Python客户端文档

pegasus python client

项目地址

https://github.com/XiaoMi/pegasus-python-client

版本要求

Python 2.*

安装

pip install pypegasus

使用

pegasus python client使用了twisted, 编写的代码会带有twisted的影子。

示例

完整的示例请参考sample。以下是简单的示例:

#!/usr/bin/env python
# coding:utf-8

from pypegasus.pgclient import Pegasus

from twisted.internet import reactor
from twisted.internet.defer import inlineCallbacks


@inlineCallbacks
def basic_test():
    # init
    c = Pegasus(['127.0.0.1:34601', '127.0.0.1:34602'], 'temp')

    suc = yield c.init()
    if not suc:
        reactor.stop()
        print('ERROR: connect pegasus server failed')
        return

    # set
    try:
        ret = yield c.set('hkey1', 'skey1', 'value', 0, 500)
        print('set ret: ', ret)
    except Exception as e:
        print(e)

    # get
    ret = yield c.get('hkey1', 'skey1')
    print('get ret: ', ret)

    reactor.stop()


if __name__ == "__main__":
    reactor.callWhenRunning(basic_test)
    reactor.run()

log配置文件

pegasus python client使用了logging日志包,默认配置如下:

[loggers]
keys=root
[logger_root]
level=INFO
handlers=hand01
propagate=0
[handlers]
keys=hand01
[handler_hand01]
class=handlers.RotatingFileHandler
formatter=form01
args=('pegasus.log', 'a', 100*1024*1024, 10)
[formatters]
keys=form01
[formatter_form01]
format=%(asctime)s [%(thread)d] [%(levelname)s] %(filename)s:%(lineno)d %(message)s
datefmt=%Y-%m-%d %H:%M:%S

如果用户有定制需求,可以在自己的代码目录添加配置文件logger.conf

API说明

初始化

初始化先构造Pegasus对象,在使用init函数完成初始化:

class Pegasus(object):
    """
    Pegasus client class.
    """
    
    def __init__(self, meta_addrs=None, table_name='',
                 timeout=DEFAULT_TIMEOUT):
        """
        :param meta_addrs: (list) pagasus meta servers list.
                           example: ['127.0.0.1:34601', '127.0.0.1:34602', '127.0.0.1:34603']
        :param table_name: (str) table name/app name used in pegasus.
        :param timeout: (int) default timeout in milliseconds when communicate with meta sever and replica server.
        """
    def init(self):
        """
        Initialize the client before you can use it.

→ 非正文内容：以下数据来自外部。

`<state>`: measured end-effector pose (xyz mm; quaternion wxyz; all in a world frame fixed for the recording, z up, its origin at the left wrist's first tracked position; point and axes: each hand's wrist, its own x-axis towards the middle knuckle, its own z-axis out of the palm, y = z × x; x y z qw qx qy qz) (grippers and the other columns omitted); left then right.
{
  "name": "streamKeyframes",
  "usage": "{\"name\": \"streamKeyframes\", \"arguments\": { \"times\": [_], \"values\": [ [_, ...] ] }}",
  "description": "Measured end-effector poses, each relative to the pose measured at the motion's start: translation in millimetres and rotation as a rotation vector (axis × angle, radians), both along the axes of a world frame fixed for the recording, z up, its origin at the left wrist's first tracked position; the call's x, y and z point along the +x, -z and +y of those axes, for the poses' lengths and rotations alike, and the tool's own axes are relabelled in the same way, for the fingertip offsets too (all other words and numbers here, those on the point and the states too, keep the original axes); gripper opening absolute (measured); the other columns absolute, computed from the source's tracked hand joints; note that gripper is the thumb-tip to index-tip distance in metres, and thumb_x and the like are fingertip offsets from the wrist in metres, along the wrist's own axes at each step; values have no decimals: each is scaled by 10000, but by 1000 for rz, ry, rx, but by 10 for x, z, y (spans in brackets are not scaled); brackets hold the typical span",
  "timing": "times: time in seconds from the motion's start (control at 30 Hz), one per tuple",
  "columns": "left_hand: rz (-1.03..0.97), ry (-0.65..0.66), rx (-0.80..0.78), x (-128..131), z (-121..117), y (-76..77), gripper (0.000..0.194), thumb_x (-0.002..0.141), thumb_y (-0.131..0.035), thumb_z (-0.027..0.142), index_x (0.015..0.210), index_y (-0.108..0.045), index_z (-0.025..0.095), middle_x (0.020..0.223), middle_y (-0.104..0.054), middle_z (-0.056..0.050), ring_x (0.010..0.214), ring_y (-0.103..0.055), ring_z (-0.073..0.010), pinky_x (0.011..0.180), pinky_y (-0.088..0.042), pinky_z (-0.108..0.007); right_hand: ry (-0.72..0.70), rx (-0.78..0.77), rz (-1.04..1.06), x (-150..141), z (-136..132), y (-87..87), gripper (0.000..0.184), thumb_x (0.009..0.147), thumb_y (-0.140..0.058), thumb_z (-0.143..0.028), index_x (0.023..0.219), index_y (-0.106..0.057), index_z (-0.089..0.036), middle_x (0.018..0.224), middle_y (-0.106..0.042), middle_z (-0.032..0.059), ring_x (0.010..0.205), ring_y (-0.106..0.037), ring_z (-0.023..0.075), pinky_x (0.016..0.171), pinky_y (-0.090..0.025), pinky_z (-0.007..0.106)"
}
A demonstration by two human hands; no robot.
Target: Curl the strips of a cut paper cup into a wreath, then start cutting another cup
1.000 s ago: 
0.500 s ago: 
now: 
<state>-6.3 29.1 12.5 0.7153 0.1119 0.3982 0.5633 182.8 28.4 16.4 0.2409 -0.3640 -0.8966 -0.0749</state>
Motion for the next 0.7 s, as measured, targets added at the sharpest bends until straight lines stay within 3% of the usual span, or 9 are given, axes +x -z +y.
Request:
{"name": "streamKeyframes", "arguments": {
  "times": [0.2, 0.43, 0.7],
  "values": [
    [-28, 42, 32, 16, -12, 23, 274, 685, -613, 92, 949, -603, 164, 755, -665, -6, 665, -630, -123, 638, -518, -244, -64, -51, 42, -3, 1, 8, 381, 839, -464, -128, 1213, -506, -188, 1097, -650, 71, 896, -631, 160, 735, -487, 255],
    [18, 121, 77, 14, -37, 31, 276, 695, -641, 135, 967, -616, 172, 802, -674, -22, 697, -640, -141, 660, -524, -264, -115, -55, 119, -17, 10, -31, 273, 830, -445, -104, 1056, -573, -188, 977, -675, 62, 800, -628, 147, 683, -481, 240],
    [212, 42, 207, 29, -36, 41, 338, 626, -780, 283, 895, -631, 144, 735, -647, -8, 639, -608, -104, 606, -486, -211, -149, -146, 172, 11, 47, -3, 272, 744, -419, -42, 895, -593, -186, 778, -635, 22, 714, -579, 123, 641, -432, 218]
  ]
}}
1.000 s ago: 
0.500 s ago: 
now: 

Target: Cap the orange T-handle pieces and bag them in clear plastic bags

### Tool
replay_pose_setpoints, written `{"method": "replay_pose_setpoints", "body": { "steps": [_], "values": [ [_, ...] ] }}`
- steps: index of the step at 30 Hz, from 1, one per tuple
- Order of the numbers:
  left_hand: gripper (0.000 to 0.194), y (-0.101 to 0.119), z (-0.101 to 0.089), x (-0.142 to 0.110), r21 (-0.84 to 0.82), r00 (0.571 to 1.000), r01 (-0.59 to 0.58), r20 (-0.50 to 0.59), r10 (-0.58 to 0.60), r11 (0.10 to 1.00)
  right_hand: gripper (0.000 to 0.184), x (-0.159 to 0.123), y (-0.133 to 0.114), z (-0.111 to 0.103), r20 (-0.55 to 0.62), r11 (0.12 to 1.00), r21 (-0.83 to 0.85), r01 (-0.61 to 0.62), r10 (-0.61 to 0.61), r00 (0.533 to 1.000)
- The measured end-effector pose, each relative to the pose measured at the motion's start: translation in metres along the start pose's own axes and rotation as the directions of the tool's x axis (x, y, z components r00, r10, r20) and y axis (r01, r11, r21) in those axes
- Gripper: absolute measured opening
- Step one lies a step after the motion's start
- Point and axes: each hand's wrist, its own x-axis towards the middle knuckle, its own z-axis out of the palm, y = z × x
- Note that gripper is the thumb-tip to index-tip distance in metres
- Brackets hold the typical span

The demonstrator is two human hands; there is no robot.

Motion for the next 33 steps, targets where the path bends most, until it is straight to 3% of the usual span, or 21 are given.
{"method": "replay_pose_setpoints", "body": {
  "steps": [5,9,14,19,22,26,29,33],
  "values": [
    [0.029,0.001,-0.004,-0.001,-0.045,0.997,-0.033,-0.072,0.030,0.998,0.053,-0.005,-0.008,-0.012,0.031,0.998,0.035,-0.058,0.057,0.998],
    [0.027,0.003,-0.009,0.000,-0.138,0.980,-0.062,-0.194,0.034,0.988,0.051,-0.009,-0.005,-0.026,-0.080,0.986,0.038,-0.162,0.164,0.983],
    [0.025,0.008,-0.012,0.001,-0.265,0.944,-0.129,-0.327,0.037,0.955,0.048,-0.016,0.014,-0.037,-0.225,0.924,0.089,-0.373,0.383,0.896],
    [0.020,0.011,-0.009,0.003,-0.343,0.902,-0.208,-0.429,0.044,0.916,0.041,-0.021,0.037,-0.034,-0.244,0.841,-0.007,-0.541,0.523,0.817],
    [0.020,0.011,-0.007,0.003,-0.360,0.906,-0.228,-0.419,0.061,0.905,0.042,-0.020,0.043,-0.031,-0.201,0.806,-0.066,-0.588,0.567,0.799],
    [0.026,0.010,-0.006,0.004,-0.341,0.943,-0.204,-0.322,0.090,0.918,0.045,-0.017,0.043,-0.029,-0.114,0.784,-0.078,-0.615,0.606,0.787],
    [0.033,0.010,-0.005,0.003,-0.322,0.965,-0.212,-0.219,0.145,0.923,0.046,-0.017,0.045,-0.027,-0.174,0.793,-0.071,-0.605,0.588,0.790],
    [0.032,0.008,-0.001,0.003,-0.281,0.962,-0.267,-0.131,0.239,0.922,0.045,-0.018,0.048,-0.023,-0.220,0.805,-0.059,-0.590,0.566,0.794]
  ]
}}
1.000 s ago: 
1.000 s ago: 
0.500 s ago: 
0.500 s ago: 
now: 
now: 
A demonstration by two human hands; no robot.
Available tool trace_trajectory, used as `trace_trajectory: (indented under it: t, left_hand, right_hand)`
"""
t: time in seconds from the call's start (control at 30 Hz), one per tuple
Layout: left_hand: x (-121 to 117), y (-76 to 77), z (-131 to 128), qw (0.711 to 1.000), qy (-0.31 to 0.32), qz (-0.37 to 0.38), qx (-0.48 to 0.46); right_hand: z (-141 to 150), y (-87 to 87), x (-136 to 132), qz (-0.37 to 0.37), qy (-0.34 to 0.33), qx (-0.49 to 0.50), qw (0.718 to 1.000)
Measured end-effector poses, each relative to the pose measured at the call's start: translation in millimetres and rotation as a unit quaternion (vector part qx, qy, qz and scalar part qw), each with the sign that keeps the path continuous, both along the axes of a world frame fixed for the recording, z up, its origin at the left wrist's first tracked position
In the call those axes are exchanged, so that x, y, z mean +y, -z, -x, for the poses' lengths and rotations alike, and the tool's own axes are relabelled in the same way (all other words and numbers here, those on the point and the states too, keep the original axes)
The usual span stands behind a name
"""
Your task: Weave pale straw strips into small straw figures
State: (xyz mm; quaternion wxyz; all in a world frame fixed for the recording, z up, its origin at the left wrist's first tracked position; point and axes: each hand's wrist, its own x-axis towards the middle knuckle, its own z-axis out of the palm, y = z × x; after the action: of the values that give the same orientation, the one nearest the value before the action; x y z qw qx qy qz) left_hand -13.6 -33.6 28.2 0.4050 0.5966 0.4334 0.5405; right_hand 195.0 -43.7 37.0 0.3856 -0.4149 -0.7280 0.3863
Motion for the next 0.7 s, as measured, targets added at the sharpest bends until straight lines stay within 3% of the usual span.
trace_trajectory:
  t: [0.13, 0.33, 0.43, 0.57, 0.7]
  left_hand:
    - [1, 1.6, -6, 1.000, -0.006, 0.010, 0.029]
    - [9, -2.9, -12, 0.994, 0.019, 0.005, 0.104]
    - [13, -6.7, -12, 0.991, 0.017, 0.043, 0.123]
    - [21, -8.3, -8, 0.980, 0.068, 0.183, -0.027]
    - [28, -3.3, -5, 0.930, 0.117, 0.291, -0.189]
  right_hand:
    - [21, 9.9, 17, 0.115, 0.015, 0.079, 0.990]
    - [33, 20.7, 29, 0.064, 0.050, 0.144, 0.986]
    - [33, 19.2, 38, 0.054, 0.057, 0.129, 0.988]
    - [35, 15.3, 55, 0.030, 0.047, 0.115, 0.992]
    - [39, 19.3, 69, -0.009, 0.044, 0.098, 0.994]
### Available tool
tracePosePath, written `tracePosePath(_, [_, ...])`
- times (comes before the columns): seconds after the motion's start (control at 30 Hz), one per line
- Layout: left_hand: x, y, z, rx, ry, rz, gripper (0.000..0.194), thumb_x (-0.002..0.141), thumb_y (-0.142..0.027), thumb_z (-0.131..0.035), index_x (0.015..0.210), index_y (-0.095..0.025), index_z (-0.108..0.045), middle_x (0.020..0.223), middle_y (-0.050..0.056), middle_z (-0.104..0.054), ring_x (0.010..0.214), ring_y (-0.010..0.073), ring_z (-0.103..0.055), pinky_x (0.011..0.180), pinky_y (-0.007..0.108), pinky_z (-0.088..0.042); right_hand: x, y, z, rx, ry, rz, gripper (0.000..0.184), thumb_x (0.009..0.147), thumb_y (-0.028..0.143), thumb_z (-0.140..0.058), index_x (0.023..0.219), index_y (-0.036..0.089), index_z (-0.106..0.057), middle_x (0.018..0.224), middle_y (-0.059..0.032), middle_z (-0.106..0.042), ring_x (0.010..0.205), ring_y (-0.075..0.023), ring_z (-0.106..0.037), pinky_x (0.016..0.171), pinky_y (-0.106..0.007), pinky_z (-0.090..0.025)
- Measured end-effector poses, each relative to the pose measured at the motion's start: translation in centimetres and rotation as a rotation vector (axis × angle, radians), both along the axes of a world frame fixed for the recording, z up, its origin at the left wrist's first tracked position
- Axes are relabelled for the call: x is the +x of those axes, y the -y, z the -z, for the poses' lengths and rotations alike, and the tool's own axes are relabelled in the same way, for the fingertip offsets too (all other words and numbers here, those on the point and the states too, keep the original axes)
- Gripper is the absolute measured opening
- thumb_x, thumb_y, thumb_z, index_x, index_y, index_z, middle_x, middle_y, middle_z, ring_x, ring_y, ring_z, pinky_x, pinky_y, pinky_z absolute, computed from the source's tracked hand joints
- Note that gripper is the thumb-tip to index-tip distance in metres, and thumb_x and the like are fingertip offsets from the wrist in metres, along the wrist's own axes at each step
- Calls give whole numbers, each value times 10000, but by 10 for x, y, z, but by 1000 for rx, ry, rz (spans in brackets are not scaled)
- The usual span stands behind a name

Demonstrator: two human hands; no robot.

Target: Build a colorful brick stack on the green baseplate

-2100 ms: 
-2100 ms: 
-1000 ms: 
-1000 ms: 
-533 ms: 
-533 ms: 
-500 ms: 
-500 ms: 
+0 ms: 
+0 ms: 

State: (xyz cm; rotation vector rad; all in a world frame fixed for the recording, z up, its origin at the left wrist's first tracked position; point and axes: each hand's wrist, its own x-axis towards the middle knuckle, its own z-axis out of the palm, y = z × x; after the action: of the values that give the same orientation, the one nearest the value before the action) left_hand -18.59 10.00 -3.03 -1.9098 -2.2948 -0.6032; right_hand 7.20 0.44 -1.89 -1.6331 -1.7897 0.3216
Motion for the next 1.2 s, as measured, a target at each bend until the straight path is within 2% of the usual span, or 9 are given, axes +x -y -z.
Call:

        :return: (DeferredList) True when initialized succeed, others when failed.
        """

ttl

判断key的剩余的ttl时间

def ttl(self, hash_key, sort_key, timeout=0):
    """
    Get ttl(time to live) of the data.

    :param hash_key: (str) which hash key used for this API.
    :param sort_key: (str) which sort key used for this API.
    :param timeout: (int) how long will the operation timeout in milliseconds.
                    if timeout > 0, it is a timeout value for current operation,
                    else the timeout value specified to create the instance will be used.
    :return: (tuple<error_types.code.value, int>) (code, ttl)
             code: error_types.ERR_OK.value when data exist, error_types.ERR_OBJECT_NOT_FOUND.value when data not found.
             ttl: in seconds, -1 means forever.
    """

exist

判断key是否存在

def exist(self, hash_key, sort_key, timeout=0):
    """
    Check value exist.

    :param hash_key: (str) which hash key used for this API.
    :param sort_key: (str) which sort key used for this API.
    :param timeout: (int) how long will the operation timeout in milliseconds.
                    if timeout > 0, it is a timeout value for current operation,
                    else the timeout value specified to create the instance will be used.
    :return: (tuple<error_types.code.value, None>) (code, ign)
             code: error_types.ERR_OK.value when data exist, error_types.ERR_OBJECT_NOT_FOUND.value when data not found.
             ign: useless, should be ignored.
    """

set

插入一条数据(若已存在则会覆盖)

def set(self, hash_key, sort_key, value, ttl=0, timeout=0):
    """
    Set value to be stored in <hash_key, sort_key>.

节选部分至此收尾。